The five jhana factors are: 1. Initial application (vitakka) 2. Sustained application (vicara) 3. Joy (píti) 4. Happiness (sukha) 5. One-pointedness (ekaggata)
Initial Application (VITAKKA)
Initial application is defined as the application of the mind to its object (for example breath). Applied thought is described as the first impact of the mind on the object, the gross initial phase of thought. Applied thought can be unwholesome as in thoughts of sensual pleasure, ill will and cruelty, or wholesome as in thoughts of renunciation, benevolence and compassion.
Sustained application (VICARA)
Sustained application seems to represent a more developed phase of the thought process than vitakka. Sustained thought is described as the act of anchoring the mind on the object, the subtle phase of continued mental pressure. For example, initial application is like striking a bell, sustained application like the ringing.
Applied thought brings the mind to the object, sustained thought fixes and anchors it there. Applied thought focuses the mind on the object, sustained thought examines and inspects what is focused on. Applied thought brings a deepening of concentration by again and again leading the mind back to the same object, sustained thought sustains the concentration achieved by keeping the mind anchored on that object.
Joy is defined as the nature of developing interest in the object. Joy or rapture springs up with the abandonment of the five hindrances. Rapture is graded into five categories: minor rapture, momentary rapture, showering rapture, uplifting rapture and pervading rapture.

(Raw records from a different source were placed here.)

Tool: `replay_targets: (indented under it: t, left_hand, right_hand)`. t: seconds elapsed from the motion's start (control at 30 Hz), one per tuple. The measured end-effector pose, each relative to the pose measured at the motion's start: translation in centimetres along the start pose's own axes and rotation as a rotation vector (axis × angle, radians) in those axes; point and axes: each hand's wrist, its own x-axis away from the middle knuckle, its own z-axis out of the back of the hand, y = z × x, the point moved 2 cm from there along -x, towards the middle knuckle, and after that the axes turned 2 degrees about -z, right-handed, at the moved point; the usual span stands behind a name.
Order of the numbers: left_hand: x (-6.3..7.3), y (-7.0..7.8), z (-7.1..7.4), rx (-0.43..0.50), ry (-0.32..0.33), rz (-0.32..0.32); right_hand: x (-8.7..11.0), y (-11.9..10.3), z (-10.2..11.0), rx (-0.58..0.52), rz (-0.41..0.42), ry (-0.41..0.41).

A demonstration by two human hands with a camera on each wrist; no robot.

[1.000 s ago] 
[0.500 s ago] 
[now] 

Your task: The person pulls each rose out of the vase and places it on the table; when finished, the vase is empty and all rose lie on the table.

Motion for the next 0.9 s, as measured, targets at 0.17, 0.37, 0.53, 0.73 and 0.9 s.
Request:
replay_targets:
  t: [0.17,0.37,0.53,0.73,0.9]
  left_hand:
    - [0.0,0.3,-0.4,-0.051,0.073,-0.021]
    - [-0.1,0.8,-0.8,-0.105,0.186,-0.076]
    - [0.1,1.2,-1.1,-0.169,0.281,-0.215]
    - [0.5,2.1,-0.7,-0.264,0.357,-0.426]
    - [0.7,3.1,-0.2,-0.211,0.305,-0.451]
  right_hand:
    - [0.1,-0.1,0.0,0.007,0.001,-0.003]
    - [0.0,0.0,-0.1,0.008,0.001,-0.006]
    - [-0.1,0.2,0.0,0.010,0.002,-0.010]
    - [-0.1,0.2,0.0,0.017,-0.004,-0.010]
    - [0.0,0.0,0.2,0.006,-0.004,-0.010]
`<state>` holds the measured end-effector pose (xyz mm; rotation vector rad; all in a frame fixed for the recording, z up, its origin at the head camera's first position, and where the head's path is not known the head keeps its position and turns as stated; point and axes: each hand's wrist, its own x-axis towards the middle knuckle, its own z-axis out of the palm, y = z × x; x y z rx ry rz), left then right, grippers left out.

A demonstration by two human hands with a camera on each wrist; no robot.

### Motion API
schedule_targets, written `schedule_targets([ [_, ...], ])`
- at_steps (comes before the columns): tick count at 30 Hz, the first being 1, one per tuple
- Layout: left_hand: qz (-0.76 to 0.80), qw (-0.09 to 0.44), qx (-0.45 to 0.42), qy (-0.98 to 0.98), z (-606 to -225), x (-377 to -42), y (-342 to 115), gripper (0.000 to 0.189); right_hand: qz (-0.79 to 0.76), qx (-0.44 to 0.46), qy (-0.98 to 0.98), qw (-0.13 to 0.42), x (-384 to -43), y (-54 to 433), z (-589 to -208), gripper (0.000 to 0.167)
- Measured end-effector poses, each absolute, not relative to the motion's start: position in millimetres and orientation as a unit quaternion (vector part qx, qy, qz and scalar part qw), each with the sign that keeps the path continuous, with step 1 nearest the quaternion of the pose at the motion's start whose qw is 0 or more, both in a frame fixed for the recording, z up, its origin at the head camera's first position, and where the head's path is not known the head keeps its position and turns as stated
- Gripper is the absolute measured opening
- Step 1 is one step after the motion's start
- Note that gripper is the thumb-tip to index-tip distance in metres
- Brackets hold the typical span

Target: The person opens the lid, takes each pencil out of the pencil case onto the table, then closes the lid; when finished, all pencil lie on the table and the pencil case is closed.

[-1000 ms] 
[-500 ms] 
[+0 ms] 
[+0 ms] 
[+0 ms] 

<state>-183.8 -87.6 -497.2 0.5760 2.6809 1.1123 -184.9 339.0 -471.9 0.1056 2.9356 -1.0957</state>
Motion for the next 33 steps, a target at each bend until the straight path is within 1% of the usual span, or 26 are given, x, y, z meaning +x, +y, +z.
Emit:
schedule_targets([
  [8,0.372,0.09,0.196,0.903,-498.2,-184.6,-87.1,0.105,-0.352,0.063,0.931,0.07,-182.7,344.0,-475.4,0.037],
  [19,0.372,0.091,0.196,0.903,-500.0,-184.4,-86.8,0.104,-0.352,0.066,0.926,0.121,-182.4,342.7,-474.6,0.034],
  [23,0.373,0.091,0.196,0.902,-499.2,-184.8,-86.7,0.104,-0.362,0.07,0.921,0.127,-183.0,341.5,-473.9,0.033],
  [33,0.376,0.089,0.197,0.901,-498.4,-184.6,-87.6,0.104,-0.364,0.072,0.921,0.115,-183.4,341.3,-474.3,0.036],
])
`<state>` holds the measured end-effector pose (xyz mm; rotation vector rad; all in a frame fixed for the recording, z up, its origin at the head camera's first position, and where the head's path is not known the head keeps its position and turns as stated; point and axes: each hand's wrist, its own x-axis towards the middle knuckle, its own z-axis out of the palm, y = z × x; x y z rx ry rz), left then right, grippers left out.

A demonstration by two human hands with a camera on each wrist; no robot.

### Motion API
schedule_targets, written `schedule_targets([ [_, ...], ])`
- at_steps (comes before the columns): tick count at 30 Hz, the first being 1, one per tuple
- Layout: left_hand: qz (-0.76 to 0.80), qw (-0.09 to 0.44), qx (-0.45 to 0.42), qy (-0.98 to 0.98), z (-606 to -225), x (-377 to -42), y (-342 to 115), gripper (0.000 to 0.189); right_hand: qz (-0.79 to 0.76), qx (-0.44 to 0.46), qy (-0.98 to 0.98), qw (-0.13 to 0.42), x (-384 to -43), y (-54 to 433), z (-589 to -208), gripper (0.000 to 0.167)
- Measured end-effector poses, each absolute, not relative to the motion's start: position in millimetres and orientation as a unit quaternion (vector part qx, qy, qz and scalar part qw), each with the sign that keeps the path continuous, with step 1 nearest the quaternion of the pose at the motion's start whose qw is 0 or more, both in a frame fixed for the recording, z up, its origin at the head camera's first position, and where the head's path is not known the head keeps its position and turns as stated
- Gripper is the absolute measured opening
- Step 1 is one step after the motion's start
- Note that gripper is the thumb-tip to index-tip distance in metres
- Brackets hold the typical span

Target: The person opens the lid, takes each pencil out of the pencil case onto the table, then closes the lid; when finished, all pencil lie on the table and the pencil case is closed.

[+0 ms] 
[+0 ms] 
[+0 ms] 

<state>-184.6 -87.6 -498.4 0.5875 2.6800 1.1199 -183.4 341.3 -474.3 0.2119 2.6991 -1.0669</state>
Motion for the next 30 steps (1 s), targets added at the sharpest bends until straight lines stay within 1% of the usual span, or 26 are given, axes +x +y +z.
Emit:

Happiness is the feeling of being happy, a pleasant feeling and content with the object. Joy and happiness link together in a very close relationship, but though the two are difficult to distinguish, they are not identical.
Happiness is a feeling (vedana); joy is a mental formation (sankhara). Happiness always accompanies joy, so that when joy is present happiness must always be present; but joy does not always accompany happiness, for in the third jhana, as we will see, there is happiness but no joy.
One-pointedness is a universal mental association, the factor by virtue of which the mind is centred upon its object. It brings the mind to a single point, the point occupied by the object. Unlike the previous four jhana factors, one-pointedness is not specifically mentioned in the standard formula for the first jhana.
One-pointedness is used in the text as a synonym for concentration (samadhi) which has the characteristic of non-distraction, the function of eliminating distractions, non-wavering as its manifestation, and happiness as its proximate cause. As a jhana factor one-pointedness is always directed to a wholesome object and wards off unwholesome influences, in particular the hindrance of sensual desire. As the hindrances are absent in jhana one-pointedness acquires special strength, based on the previous sustained effort of concentration. In conclusion, each jhana factor serves as support for the one which succeeds it. Initial application must direct the mind to its object in order for sustained application to anchor it there. Only when the mind is anchored can the interest develop which will culminate in joy. As joy develops it brings happiness to maturity, and this spiritual happiness, by providing an alternative to the fickle pleasures of the senses, aids the growth of one-pointedness.